And so, their business has been down after 15-plus years of having 20% operating margins. The company actually had a loss in a quarter over the last – they had a couple of losses in the last year, as the auto market fell apart, and there was a massive inventory correction among auto suppliers. And this actually tripped one of their bank covenants.

Melexis is a very strong company financially, but they've always had a strong dividend-paying policy, and so they paid a lot of their cash out over time, so they didn't have a big cash balance, and so the stock got heavily punished, with the fear of the bank issue and with the semiconductor industry down. We thought they'd be just fine, made a big bet, and the stock has come back as inventories have needed to be replenished, as the Asian auto side of the story is very, very strong in China, and so forth, and as some of the stimuluses helped the European companies.

We're a little worried about Europe on the auto side, but the exciting thing about selling into the auto semiconductor industry is that there is a greater dollar content for semiconductor and for electronics going into vehicles for all sorts of things, entertainment, GPS, especially for safety, and just the car, these automobiles are running with more electronics and Melexis is a play on that. They are a very strong competitor there, been a really well-managed company with a strong track record.

And so, fallen angels are companies, really solid companies that maybe hit an issue in the short run, see their stock prices get tanked, and then we kind of come in and buy them. And we still like it. They had a $0.19 quarter last quarter, so they are at about a $0.80 run rate and the stock is around $8, and so it's 10 times earnings, which is pretty cheap. And it's a company with a great long-term track record. And we think – for as far as the eye can see, semiconductor content is going to go up in vehicles ... you've got Europe, that's weak, but you've got Asia that's strong, and so there is some positives and negatives, but that's an example. Did you want an example on the other side or…

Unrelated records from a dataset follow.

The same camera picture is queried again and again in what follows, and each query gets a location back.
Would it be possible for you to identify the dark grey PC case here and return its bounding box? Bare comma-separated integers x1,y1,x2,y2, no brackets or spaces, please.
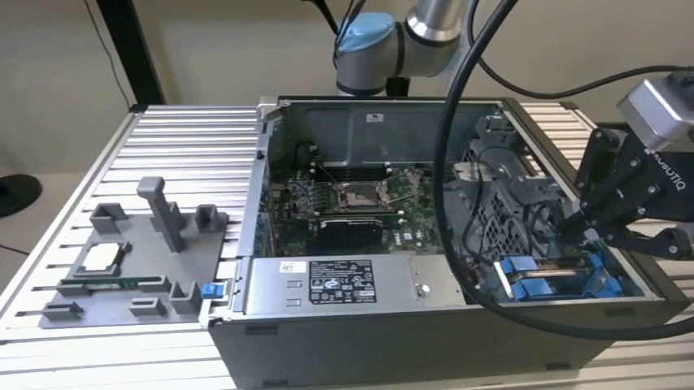
199,95,693,389

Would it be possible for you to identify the CPU socket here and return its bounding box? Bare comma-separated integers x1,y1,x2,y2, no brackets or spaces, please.
335,168,425,211

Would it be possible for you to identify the silver CPU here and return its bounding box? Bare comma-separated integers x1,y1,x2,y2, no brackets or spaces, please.
78,243,124,272

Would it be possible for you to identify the black frame post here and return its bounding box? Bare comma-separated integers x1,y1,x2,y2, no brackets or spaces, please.
95,0,167,106

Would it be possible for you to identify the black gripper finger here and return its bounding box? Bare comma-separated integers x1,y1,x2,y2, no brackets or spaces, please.
557,128,662,239
587,210,686,261

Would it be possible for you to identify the thin black wall cable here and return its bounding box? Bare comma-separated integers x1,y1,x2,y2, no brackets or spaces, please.
84,0,135,106

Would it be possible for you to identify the black round stand foot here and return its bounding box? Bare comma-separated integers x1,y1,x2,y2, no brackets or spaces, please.
0,173,44,219

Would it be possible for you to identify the grey disk bay cage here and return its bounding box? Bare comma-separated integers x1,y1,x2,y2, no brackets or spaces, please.
443,115,625,304

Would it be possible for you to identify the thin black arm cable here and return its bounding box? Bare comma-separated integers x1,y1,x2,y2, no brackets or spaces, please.
303,0,370,46

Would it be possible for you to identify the black graphics card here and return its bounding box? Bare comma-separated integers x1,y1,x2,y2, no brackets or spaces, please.
315,217,385,249

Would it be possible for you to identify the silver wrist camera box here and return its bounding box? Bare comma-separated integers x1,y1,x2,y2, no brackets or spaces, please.
617,71,694,150

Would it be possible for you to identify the hard disk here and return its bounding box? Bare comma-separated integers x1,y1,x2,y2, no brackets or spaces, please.
495,251,625,304

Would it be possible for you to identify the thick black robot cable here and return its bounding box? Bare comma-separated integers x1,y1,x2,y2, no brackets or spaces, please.
433,0,694,340

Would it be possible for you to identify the thin black camera cable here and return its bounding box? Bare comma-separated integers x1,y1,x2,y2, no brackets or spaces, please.
475,52,694,99

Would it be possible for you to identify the green RAM stick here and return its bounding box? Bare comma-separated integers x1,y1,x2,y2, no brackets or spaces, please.
62,275,167,286

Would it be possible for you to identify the grey parts rack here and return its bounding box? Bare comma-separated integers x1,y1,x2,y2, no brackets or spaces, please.
38,176,232,329

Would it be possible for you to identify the black disk wire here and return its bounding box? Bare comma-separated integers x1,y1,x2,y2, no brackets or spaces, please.
526,199,570,261

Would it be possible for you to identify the grey metal bracket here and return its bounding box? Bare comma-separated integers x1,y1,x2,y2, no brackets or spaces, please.
453,161,514,192

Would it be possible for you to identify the long black case wire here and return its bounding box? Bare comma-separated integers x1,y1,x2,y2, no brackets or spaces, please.
459,146,525,263

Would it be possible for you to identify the green motherboard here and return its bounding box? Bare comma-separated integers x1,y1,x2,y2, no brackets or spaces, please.
268,162,454,257

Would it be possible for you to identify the silver power supply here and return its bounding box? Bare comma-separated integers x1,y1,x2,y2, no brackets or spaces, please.
240,253,469,317

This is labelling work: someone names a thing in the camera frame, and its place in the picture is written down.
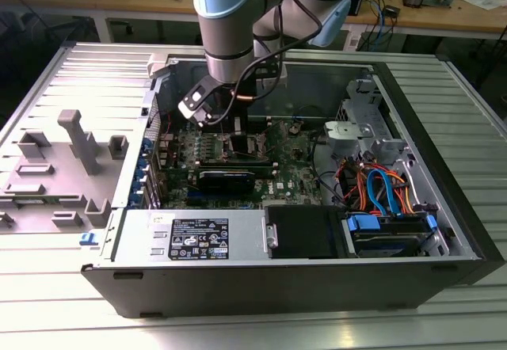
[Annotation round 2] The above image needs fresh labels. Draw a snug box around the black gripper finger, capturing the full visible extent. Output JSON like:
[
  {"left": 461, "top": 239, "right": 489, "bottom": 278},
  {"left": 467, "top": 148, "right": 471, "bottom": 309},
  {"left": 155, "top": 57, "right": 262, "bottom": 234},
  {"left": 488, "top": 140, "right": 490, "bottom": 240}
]
[{"left": 231, "top": 116, "right": 250, "bottom": 157}]

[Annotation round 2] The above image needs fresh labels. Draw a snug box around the silver square CPU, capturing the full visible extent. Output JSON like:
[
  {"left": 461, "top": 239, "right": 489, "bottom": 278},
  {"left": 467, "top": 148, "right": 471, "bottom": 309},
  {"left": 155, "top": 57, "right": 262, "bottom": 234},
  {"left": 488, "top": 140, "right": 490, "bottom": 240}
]
[{"left": 227, "top": 134, "right": 259, "bottom": 157}]

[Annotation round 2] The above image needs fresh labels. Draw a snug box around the metal socket cover frame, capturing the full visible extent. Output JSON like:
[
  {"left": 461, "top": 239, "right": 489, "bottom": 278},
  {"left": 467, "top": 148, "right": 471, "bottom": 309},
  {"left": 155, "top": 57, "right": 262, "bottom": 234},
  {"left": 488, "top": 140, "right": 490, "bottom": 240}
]
[{"left": 257, "top": 121, "right": 290, "bottom": 156}]

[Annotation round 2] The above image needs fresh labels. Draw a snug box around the metal CPU socket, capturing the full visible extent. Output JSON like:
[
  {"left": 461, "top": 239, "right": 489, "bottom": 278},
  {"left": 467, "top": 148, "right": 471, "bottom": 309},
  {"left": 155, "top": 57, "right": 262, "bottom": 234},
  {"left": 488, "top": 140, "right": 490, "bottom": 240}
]
[{"left": 219, "top": 131, "right": 273, "bottom": 160}]

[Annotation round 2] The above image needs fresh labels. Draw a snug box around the black graphics card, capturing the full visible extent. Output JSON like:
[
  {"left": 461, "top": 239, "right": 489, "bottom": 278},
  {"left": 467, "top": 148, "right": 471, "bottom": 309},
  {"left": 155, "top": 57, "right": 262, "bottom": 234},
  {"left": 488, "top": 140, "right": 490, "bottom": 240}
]
[{"left": 196, "top": 169, "right": 257, "bottom": 197}]

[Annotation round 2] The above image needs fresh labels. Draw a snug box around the green motherboard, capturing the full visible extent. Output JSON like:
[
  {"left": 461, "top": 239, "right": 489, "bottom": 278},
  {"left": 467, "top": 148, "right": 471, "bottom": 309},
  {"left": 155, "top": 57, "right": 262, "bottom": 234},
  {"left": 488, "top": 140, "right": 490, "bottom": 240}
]
[{"left": 156, "top": 116, "right": 340, "bottom": 211}]

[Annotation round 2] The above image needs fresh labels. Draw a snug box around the light grey case latch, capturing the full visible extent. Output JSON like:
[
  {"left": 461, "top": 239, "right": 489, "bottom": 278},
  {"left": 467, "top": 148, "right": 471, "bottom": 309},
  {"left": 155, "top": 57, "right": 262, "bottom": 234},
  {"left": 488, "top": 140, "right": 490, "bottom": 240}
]
[{"left": 145, "top": 54, "right": 175, "bottom": 81}]

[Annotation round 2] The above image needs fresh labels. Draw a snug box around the silver power supply unit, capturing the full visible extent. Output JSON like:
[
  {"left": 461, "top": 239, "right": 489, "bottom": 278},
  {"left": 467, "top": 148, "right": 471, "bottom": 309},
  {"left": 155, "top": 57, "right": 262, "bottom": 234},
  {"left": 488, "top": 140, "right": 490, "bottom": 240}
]
[{"left": 112, "top": 208, "right": 279, "bottom": 263}]

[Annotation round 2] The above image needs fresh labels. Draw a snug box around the silver metal drive cage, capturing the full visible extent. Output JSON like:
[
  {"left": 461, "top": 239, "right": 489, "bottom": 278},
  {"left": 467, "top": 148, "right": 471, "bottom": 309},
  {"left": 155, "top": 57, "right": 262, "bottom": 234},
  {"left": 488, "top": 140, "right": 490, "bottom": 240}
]
[{"left": 322, "top": 76, "right": 417, "bottom": 169}]

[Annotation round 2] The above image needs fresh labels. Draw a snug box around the black open PC case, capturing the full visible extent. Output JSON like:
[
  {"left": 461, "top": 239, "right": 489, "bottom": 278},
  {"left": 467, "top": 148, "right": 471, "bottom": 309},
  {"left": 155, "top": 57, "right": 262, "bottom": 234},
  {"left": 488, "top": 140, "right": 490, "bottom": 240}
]
[{"left": 80, "top": 42, "right": 507, "bottom": 320}]

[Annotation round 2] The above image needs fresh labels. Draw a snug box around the wooden workbench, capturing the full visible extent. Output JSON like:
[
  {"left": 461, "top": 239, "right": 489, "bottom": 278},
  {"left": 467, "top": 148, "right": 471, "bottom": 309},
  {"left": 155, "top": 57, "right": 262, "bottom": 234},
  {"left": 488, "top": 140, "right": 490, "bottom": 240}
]
[{"left": 0, "top": 0, "right": 507, "bottom": 44}]

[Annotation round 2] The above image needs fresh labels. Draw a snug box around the hard disk in blue carrier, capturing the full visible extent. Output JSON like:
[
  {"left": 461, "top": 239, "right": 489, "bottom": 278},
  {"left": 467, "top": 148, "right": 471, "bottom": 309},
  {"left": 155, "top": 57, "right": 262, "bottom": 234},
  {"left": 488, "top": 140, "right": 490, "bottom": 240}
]
[{"left": 342, "top": 211, "right": 439, "bottom": 259}]

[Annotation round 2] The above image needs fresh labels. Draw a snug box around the grey plastic parts rack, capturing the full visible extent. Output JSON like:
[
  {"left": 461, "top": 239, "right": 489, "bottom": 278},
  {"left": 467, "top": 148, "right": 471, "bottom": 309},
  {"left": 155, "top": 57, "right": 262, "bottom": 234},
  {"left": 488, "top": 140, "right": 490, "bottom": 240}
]
[{"left": 0, "top": 108, "right": 132, "bottom": 234}]

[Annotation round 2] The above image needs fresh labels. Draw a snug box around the white paper sheet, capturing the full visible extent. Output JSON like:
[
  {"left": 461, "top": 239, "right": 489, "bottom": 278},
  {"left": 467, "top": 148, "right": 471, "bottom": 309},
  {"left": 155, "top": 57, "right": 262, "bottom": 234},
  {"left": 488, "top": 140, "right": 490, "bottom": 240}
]
[{"left": 459, "top": 0, "right": 507, "bottom": 11}]

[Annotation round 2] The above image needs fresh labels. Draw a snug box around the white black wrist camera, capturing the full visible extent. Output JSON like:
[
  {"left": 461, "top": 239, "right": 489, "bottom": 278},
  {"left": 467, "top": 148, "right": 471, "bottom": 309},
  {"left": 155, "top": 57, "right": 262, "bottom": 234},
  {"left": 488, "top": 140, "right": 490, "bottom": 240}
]
[{"left": 177, "top": 75, "right": 219, "bottom": 127}]

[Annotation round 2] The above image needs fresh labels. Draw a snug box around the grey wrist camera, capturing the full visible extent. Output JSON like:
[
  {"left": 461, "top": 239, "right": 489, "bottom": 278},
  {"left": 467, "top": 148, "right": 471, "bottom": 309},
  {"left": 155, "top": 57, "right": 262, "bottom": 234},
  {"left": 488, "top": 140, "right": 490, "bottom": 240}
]
[{"left": 255, "top": 59, "right": 288, "bottom": 89}]

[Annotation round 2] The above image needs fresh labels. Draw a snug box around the silver metal bracket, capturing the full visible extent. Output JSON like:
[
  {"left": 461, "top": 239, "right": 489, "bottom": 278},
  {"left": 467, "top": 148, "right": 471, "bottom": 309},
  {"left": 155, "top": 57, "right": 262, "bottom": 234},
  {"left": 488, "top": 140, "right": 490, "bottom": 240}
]
[{"left": 322, "top": 120, "right": 376, "bottom": 150}]

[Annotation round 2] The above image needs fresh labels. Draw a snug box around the blue flat data wire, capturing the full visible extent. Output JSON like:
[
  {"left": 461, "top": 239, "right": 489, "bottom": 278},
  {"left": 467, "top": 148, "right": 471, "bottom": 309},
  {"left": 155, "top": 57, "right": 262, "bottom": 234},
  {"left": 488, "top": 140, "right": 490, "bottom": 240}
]
[
  {"left": 366, "top": 169, "right": 387, "bottom": 215},
  {"left": 382, "top": 171, "right": 402, "bottom": 217}
]

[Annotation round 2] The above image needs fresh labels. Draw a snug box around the orange power wire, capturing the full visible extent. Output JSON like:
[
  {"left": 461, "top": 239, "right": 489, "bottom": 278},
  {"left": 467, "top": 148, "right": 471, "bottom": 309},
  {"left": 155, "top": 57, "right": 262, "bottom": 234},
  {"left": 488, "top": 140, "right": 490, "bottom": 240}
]
[{"left": 386, "top": 169, "right": 419, "bottom": 213}]

Rushkewicz: Sure, high quality.

Gardiner: Yeah, okay, yeah. One name that I'd highlight there is the company called Wirecard. They are based in Germany, in Munich. In the '80s and '90s, I've had a lot of success owning the transaction processing companies. We had some big holdings in the credit card processing area. We really love the business model, because it's a click business, it's a recurring revenue model, very stable business model. Back then, credit cards weren't in supermarkets, they weren't in retailers and that wave hit, and we did very well in them.

Wirecard is a little bit different. What they are, is, they are an Internet retailer transaction processor, and so, they process the transactions for Internet retailing companies, both companies that have bricks and mortar with an Internet site and pure Internet retailers. And they actually offer a large number of services for them, and one might be fraud detection, as an example, but they are basically a click model. And so, it's very stable, very steady.

And then we love the whole play to more retail happening online. And so, for example, this last year in a really tough retailing environment over the last 18 months, they've continued to grow 15%, not as fast as in some of the prior years, but the growth rates have held up. The stock is very reasonably priced. It's about mid to high teens multiple here.

One interesting thing is a comparable company called CyberSource in the U.S., was just bought out by Visa for like a 40% premium and a very high multiple. And so, here we've got Wirecard is actually the European leader in this space, and they are getting into Asia as well. And so that's a name that we like.